In summary, instead of creating an empty list first and appending it in a `for`-loop as above, we write the following one-liner and obtain an equal `transformed_numbers` list.

In [12]:
transformed_numbers = list(map(transform, numbers))

In [13]:
transformed_numbers

[50, 122, 65, 26, 10, 145, 5, 37, 82, 101, 2, 17]

## Filtering

**Filtering** refers to the idea of creating a subset of a sequence with a **boolean filter** `function` that indicates if an element should be kept (i.e., `True`) or not (i.e., `False`).
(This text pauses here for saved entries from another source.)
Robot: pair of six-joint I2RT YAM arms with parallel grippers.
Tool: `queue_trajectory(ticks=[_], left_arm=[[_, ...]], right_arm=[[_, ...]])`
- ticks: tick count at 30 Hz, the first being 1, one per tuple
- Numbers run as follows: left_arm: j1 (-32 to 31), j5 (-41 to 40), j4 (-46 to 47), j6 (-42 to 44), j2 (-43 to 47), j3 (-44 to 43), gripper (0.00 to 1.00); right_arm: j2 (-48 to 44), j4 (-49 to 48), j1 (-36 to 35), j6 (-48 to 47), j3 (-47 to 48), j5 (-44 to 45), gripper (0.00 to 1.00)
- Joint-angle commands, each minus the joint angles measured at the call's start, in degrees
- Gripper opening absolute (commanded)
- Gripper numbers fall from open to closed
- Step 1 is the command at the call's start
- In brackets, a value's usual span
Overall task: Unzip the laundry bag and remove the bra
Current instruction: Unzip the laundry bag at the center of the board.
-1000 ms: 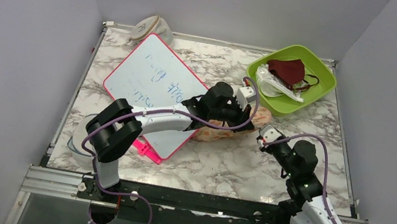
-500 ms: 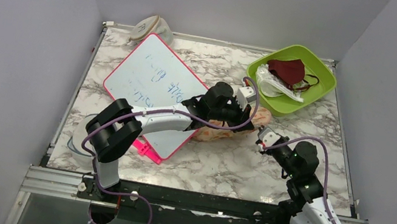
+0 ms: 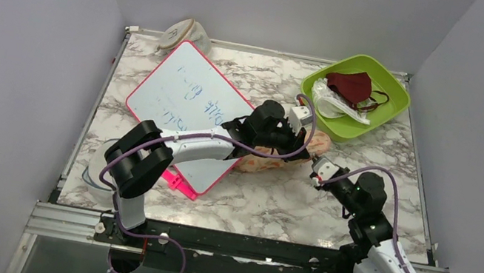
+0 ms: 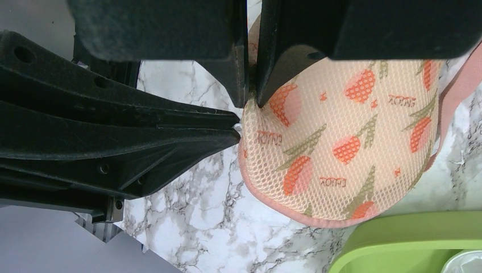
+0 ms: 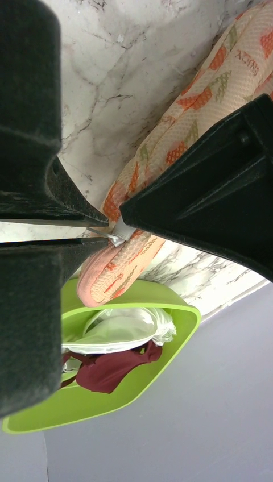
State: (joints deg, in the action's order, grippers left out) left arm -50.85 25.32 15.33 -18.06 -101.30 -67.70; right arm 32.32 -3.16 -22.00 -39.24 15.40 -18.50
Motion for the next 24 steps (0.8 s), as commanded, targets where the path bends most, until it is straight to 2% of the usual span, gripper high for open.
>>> queue_trajectory(ticks=[1, 12, 15, 20, 24], left_arm=[[-0.4, 1.8, 1.8, 0.1, 2.6, 0.2, 0.0], [-0.5, 2.1, 1.8, -0.1, 2.8, 0.1, 0.0], [-0.6, 2.0, 1.9, 0.0, 2.9, 0.2, 0.0], [-0.6, 0.9, 1.8, 0.8, 3.4, 0.5, 0.0], [-0.6, -0.3, 1.3, 2.6, 3.5, 0.7, 0.0]], right_arm=[[0.8, -2.9, 0.1, 0.3, -0.2, 1.8, 0.11], [2.4, -5.5, 0.1, 0.9, -0.3, 4.0, 0.1], [2.7, -5.8, 0.2, 1.0, -0.2, 5.0, 0.02], [1.6, -3.4, 0.2, 0.5, 0.5, 9.0, 0.01], [-0.9, -0.5, 0.1, 0.3, 0.7, 15.4, 0.01]])
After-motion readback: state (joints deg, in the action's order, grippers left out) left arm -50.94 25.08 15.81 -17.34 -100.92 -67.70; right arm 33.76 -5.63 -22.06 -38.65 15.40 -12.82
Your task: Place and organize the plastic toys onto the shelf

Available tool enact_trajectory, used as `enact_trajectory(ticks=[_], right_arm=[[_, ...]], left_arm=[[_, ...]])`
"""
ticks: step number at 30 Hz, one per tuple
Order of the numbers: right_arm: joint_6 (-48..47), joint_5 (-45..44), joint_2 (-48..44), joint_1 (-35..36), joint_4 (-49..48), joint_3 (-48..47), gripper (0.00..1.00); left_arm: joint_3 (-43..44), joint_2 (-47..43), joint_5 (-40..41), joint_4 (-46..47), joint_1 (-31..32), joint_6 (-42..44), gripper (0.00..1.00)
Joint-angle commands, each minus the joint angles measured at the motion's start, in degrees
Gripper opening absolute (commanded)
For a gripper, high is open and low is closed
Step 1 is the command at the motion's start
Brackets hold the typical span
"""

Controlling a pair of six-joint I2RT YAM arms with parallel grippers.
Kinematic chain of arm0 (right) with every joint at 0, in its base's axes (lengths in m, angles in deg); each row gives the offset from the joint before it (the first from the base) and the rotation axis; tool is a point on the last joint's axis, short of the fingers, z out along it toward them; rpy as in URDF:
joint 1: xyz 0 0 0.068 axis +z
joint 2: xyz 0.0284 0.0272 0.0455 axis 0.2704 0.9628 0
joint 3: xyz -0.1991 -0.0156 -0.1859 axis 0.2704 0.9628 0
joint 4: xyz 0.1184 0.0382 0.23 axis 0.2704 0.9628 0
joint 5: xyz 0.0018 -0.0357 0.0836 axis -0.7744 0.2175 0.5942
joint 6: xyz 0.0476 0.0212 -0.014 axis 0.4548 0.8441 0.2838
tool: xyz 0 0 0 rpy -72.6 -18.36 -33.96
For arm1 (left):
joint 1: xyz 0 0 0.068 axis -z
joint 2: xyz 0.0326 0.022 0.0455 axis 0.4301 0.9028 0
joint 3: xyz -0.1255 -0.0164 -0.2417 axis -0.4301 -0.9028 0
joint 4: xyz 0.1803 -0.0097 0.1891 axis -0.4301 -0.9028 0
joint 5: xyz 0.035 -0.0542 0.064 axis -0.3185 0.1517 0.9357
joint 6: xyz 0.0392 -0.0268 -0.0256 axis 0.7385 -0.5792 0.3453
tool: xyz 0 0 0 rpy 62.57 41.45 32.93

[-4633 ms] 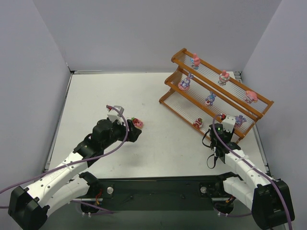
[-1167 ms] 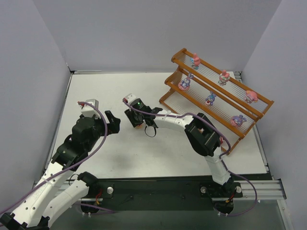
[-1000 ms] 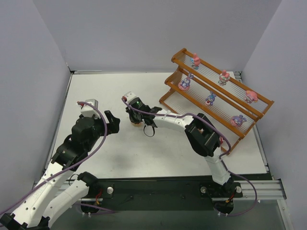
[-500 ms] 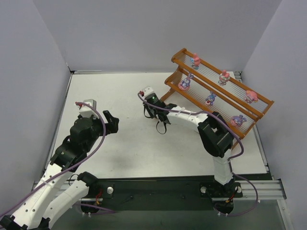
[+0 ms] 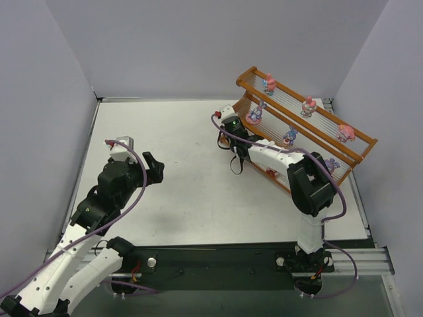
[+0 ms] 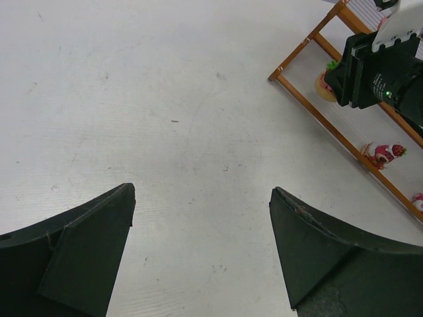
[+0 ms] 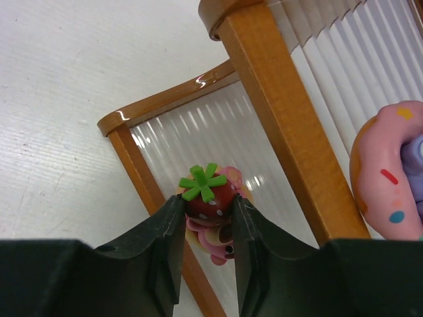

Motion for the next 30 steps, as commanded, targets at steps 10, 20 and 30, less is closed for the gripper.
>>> enact_trajectory(ticks=[10,20,30], right_arm=[[0.31,-1.34,2.94,-1.37,-4.02,-0.21,0.00],[2.51,-0.37,4.52,-1.54,-3.75,0.67,0.00],[4.18,-0.37,5.40,-1.72,-3.58,1.02,0.07]], left_arm=[[2.06,1.68,-0.50,1.31,-0.56,0.79,0.93],[1.88,2.03,-0.67,1.66,-1.09,0.87,0.93],[2.14,2.39,-1.20,2.01,-1.44,1.14,0.93]])
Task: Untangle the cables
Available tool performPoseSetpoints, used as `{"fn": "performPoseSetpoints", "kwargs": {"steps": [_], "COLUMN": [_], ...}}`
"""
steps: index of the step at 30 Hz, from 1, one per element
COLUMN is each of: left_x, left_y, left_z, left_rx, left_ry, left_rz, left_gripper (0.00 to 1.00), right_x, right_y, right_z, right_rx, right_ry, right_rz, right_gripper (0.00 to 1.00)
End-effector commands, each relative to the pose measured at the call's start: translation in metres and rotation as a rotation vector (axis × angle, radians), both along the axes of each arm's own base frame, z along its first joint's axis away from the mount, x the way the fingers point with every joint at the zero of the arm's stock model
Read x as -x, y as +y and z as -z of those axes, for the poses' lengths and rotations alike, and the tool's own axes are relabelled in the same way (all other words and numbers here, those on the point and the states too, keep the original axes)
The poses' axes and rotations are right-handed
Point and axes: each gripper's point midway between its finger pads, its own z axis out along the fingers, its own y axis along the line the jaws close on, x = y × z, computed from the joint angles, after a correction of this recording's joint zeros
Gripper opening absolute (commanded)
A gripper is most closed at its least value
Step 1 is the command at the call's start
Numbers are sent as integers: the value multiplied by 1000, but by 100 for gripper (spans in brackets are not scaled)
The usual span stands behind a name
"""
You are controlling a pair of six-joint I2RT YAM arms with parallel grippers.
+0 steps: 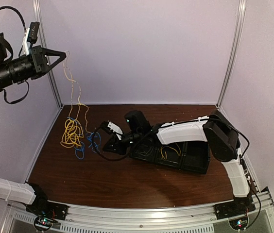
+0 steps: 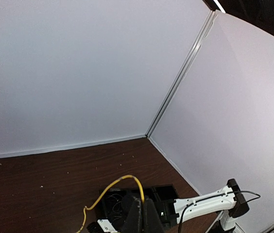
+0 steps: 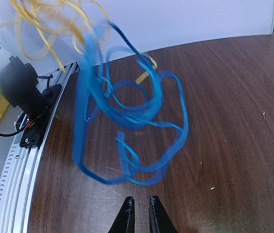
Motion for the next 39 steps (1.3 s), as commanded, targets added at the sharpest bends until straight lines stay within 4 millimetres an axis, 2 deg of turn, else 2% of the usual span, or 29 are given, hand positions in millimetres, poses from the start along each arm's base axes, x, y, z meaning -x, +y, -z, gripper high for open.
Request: {"fn": "performPoseSetpoints", "kwargs": {"steps": [1,3,5,6,8,11,13,15,19,25,32,39], "left_x": [5,7,4,3,-2,-8,-8,-5,-5,-4,-2,-2], "left_y": [4,1,-4,-6,-11,-16,-16,-17,-26,-38,-45,-48], "left_z": [-60,-75,-77,-73,-59,-28,-12,2,24,40,48,51], "left_rx": [64,81,80,76,64,31,15,8,-13,-24,-31,-35], "left_ry": [-128,-151,-148,-139,-112,-63,-40,-23,18,57,79,88], "left_rz": [3,21,37,41,48,47,47,65,104,166,205,223], "left_gripper": [0,0,0,0,0,0,0,0,0,0,0,0], "right_x": [8,16,20,21,22,35,46,49,37,16,7,2], "right_y": [-3,-12,-25,-34,-54,-81,-96,-107,-104,-77,-45,-31], "right_z": [17,12,-16,-36,-73,-116,-133,-144,-147,-129,-125,-143], "right_rx": [4,1,-51,-83,-125,-145,-133,-124,-120,-144,-188,-240], "right_ry": [99,115,88,59,-10,-118,-186,-233,-249,-168,-79,-35], "right_rz": [-9,-28,-41,-49,-57,-87,-108,-92,-42,-9,-48,-76], "right_gripper": [13,17,22,25,30,37,42,48,59,66,68,67]}}
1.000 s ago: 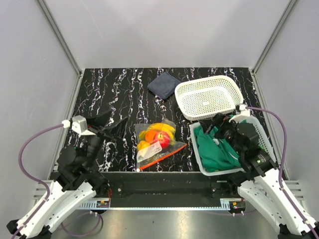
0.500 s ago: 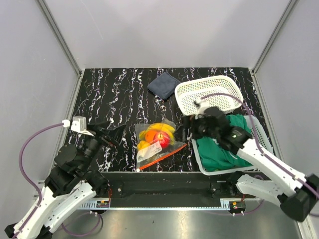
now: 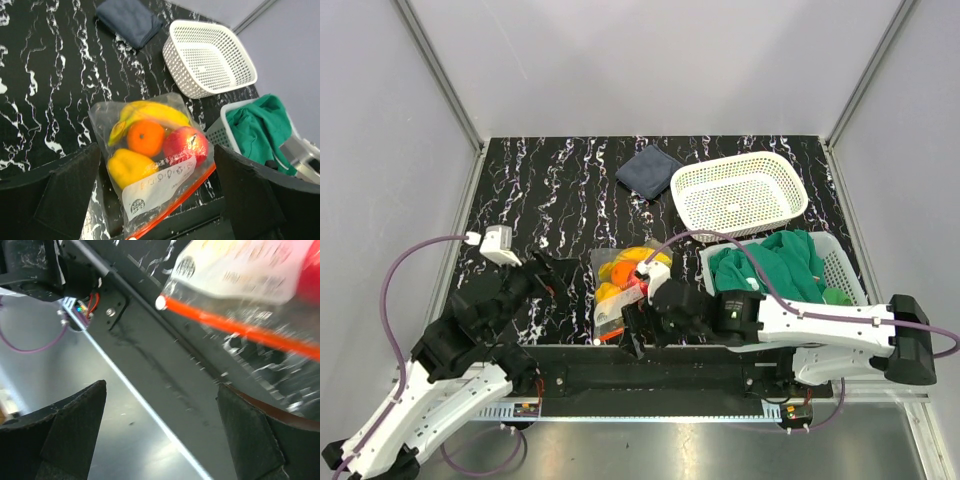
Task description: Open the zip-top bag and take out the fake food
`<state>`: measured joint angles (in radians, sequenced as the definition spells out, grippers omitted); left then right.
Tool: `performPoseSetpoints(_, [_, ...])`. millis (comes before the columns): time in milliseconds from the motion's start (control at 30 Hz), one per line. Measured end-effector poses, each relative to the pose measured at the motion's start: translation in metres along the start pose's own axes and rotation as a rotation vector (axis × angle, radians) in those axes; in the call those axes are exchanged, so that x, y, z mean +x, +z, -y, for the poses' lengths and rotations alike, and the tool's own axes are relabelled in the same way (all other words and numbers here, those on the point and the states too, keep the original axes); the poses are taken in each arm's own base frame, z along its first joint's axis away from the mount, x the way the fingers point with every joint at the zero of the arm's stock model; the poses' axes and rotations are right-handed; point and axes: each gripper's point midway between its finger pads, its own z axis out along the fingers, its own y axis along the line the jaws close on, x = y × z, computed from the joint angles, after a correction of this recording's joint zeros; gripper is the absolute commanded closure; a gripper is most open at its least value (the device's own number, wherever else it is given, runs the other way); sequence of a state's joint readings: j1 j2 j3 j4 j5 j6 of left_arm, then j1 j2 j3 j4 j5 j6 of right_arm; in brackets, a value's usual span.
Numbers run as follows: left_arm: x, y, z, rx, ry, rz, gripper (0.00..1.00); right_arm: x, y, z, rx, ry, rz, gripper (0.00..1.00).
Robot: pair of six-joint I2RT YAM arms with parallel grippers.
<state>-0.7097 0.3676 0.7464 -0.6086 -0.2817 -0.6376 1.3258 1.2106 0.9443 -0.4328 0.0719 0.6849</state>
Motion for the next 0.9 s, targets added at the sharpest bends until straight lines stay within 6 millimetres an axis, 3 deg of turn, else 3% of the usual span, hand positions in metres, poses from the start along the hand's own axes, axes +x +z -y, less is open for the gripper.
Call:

In the example, let's only keep the even elements in `numbers`. The `is_even()` function implements that as a filter.

In [14]:
def is_even(element):
    """Filter out odd numbers."""
    if element % 2 == 0:
        return True
    return False

As `element % 2 == 0` is already a boolean expression, we could shorten `is_even()` like so.

In [15]:
def is_even(element):
    """Filter out odd numbers."""
    return element % 2 == 0

As before, we first use a `for`-loop that appends the elements to be kept iteratively to an initially empty `even_numbers` list.

In [16]:
even_numbers = []

for number in transformed_numbers:
    if is_even(number):
        even_numbers.append(number)

In [17]:
even_numbers

[50, 122, 26, 10, 82, 2]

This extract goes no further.